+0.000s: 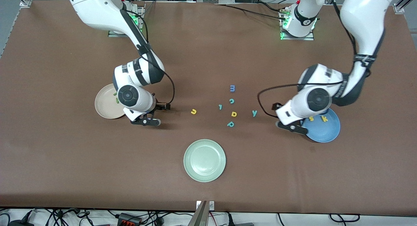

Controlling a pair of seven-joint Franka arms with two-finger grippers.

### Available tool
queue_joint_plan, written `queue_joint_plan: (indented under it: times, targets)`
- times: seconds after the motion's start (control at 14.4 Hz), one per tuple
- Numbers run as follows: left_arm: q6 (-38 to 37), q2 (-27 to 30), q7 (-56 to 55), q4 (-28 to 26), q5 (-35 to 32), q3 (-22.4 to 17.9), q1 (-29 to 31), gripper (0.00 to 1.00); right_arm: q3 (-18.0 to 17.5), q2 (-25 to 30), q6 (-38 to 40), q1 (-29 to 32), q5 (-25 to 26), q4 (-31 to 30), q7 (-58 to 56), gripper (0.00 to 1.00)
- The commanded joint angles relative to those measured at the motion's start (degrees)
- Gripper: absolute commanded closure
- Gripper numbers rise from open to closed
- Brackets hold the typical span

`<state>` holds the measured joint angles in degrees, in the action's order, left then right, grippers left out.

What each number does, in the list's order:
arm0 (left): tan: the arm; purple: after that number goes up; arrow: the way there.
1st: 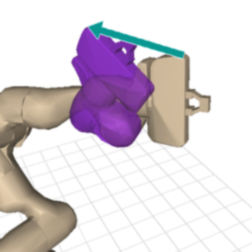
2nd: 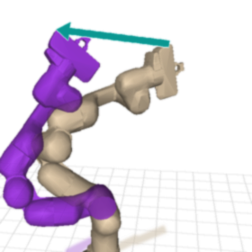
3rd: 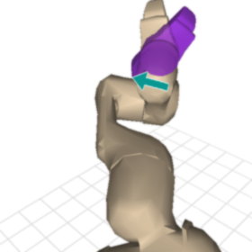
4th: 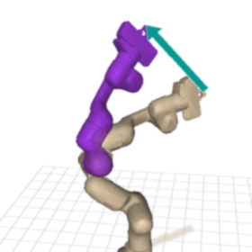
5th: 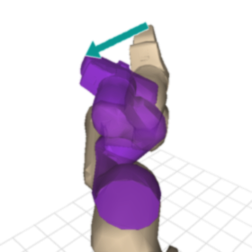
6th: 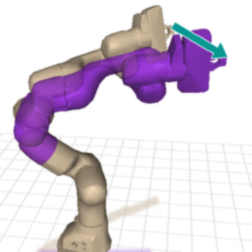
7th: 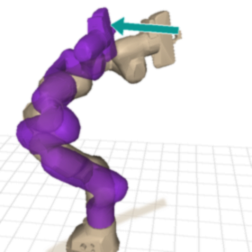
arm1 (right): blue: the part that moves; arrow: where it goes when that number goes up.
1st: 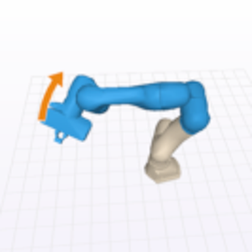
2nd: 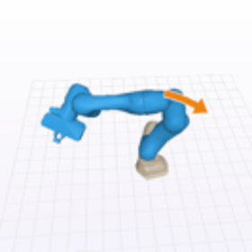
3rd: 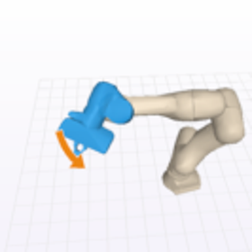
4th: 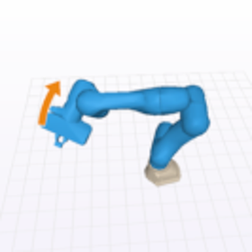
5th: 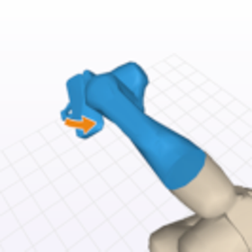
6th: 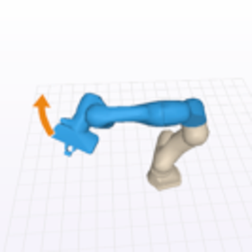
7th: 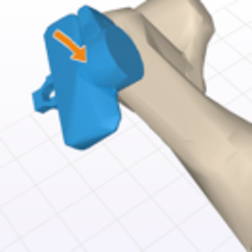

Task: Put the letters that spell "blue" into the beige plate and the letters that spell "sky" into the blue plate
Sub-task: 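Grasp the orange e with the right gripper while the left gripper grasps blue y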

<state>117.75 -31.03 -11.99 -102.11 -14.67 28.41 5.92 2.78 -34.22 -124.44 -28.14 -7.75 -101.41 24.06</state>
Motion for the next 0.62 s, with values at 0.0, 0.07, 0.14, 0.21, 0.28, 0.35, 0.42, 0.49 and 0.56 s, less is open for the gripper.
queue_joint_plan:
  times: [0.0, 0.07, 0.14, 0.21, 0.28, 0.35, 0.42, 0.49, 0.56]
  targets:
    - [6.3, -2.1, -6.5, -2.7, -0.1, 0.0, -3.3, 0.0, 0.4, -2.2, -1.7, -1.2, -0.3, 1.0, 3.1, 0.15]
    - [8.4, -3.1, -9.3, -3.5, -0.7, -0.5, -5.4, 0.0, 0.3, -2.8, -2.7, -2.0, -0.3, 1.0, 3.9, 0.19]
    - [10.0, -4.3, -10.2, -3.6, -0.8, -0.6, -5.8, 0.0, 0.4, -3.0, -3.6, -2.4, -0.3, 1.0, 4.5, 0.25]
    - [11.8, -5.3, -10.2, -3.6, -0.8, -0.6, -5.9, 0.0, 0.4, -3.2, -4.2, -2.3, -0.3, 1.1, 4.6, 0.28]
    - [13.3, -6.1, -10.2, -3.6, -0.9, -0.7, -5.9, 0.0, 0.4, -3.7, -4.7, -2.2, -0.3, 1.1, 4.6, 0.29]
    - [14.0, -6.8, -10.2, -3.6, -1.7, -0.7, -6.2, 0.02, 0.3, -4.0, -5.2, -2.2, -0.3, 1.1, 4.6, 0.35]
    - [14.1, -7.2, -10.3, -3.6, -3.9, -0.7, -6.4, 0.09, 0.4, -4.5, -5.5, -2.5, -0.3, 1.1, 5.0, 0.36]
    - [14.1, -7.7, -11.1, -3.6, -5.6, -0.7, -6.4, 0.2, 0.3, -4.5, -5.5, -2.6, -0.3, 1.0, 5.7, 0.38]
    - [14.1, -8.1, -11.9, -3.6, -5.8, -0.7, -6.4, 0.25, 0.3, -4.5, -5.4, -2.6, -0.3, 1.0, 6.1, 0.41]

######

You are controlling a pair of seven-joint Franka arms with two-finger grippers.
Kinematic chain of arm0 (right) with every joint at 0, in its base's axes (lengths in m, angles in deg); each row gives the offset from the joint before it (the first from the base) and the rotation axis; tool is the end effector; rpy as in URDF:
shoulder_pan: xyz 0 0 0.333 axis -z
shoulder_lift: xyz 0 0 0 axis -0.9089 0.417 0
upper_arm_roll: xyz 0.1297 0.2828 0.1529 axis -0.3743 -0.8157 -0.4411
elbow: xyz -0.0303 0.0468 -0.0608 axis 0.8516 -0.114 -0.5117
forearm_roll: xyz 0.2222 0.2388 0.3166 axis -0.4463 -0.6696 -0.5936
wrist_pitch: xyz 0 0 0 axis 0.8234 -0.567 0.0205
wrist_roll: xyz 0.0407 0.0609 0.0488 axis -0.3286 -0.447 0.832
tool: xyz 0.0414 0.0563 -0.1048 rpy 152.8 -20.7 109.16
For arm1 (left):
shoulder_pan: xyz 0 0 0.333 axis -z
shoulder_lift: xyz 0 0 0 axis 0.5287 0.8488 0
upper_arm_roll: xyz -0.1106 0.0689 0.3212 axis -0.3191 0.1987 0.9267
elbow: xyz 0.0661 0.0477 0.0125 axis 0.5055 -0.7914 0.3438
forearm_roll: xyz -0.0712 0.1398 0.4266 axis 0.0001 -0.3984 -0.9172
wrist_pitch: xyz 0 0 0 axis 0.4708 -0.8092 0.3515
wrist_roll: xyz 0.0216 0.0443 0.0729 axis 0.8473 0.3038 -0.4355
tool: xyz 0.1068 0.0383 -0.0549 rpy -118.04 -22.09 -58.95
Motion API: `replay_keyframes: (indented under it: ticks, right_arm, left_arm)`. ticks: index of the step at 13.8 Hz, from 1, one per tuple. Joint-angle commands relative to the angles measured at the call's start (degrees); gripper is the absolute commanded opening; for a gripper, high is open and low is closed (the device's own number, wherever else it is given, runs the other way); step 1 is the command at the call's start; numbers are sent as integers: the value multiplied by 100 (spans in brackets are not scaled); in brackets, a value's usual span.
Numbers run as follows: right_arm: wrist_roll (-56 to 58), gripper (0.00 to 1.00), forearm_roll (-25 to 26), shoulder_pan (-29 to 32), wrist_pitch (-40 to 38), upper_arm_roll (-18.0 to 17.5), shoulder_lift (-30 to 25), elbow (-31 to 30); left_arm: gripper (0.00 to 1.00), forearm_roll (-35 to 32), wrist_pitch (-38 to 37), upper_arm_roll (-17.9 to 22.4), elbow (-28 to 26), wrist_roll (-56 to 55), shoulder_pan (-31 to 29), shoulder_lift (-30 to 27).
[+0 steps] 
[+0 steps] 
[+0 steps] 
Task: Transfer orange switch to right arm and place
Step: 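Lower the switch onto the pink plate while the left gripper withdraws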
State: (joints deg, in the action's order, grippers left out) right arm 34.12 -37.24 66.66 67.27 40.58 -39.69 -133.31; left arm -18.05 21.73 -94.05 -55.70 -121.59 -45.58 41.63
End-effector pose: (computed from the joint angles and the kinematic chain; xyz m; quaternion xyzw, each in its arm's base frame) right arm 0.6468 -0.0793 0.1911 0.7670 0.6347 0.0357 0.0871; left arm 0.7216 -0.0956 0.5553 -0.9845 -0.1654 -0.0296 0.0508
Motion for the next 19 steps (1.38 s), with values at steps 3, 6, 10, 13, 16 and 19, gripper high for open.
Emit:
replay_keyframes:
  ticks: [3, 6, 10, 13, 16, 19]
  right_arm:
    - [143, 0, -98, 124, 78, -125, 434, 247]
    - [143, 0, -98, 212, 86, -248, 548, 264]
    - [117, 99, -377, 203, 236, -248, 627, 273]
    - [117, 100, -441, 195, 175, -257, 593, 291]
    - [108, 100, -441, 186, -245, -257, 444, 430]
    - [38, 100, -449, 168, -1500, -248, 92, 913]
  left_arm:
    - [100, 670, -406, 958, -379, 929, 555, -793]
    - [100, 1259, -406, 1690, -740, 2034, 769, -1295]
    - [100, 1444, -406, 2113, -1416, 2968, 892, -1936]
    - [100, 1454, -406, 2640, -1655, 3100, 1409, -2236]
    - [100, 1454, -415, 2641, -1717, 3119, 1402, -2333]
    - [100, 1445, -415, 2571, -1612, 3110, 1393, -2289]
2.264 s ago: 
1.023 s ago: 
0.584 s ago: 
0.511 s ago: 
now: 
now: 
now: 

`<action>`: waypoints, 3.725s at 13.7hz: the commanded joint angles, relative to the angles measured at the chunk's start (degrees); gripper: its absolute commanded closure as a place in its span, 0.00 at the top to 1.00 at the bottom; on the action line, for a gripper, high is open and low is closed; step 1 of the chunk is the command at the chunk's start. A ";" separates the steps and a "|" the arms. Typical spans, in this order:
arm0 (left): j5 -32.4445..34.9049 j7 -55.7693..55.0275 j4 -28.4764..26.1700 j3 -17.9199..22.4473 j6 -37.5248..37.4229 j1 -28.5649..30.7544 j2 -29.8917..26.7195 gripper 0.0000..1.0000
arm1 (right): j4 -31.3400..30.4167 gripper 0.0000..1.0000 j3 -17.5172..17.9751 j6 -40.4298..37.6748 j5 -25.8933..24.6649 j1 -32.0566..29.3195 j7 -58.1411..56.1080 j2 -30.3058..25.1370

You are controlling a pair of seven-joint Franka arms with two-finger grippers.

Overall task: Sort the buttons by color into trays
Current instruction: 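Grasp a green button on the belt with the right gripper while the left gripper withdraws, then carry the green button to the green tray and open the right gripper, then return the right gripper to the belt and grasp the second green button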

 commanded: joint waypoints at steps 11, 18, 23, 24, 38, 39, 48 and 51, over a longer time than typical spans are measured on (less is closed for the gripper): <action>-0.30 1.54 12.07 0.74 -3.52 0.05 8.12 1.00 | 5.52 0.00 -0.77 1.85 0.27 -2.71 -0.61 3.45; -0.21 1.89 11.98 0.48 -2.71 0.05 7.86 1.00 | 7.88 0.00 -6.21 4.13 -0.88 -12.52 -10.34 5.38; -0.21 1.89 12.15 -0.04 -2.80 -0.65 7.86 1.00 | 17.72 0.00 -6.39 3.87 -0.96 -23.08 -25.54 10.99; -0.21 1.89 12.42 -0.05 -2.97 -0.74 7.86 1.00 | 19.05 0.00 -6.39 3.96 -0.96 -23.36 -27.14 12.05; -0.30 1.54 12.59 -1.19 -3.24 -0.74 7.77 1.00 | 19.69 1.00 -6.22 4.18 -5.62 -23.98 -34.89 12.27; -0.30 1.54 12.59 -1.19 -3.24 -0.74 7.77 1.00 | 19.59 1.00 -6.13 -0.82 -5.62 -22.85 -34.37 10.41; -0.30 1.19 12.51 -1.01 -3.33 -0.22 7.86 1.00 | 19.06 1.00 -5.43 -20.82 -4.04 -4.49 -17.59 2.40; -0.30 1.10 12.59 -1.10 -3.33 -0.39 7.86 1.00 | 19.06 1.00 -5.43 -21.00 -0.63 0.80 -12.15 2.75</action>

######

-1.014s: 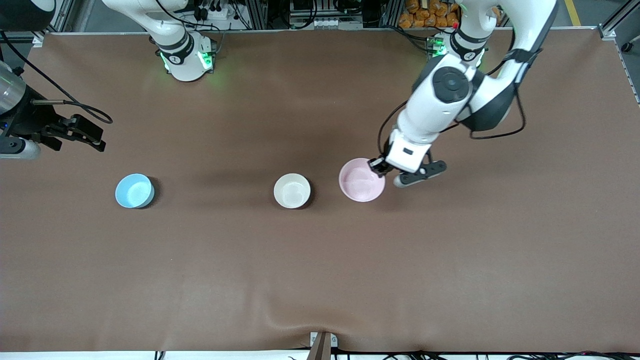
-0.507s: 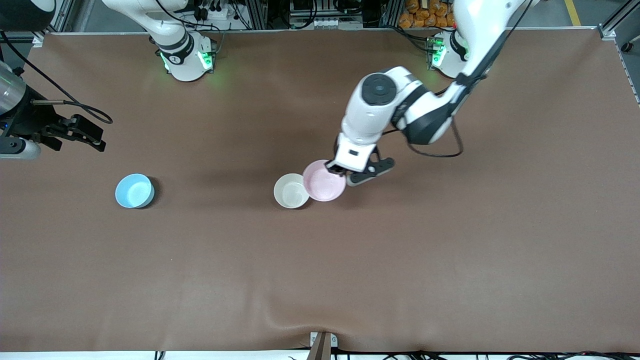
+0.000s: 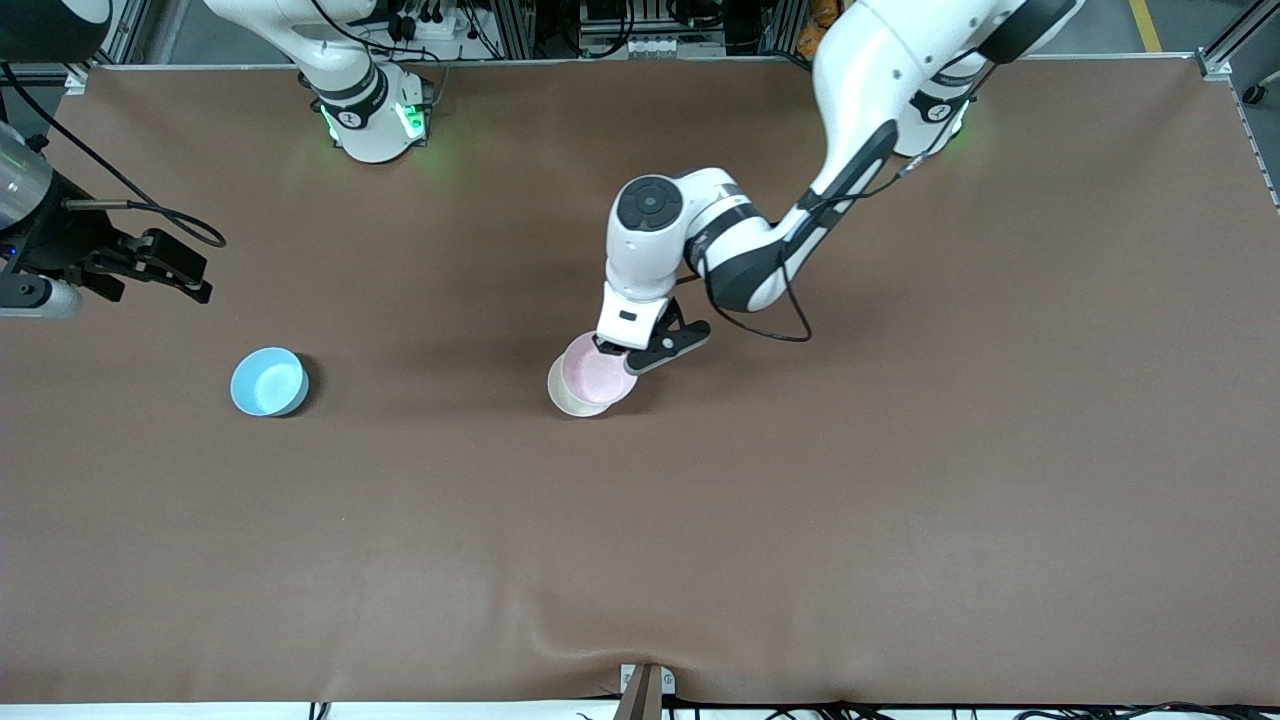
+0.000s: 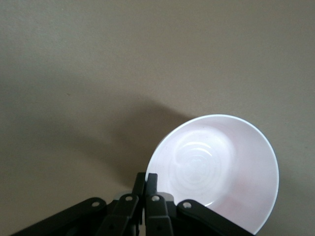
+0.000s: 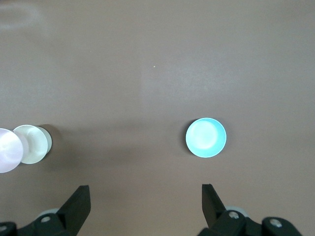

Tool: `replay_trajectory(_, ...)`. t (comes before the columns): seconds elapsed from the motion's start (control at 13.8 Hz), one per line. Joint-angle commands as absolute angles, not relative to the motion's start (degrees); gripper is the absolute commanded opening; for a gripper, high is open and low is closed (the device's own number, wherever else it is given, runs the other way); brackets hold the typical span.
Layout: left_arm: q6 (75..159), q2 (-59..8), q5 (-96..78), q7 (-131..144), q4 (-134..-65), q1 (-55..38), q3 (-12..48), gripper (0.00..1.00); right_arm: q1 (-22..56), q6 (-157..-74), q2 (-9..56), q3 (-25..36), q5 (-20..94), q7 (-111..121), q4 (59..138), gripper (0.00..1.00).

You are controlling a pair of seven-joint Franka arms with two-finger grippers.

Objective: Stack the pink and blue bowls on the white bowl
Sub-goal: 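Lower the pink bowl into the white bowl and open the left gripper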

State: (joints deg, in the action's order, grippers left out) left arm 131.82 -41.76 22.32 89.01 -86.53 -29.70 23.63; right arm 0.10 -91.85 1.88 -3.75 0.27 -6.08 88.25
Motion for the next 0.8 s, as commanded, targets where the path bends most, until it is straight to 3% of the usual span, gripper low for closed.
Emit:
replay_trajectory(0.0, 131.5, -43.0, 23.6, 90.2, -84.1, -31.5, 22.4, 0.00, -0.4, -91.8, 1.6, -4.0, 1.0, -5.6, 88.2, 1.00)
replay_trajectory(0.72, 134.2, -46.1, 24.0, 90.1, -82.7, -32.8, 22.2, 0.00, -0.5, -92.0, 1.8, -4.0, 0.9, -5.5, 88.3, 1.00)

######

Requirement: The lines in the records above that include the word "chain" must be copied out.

Response area:
Kinematic chain of arm0 (right) with every joint at 0, in its base's axes (lengths in m, angles in deg); each row gives the offset from the joint before it (the first from the base) and the rotation axis; tool is the end effector; rpy as in URDF:
End-effector pose: (computed from the joint angles and the kinematic chain; xyz m; quaternion xyzw, each in its arm's base frame) right arm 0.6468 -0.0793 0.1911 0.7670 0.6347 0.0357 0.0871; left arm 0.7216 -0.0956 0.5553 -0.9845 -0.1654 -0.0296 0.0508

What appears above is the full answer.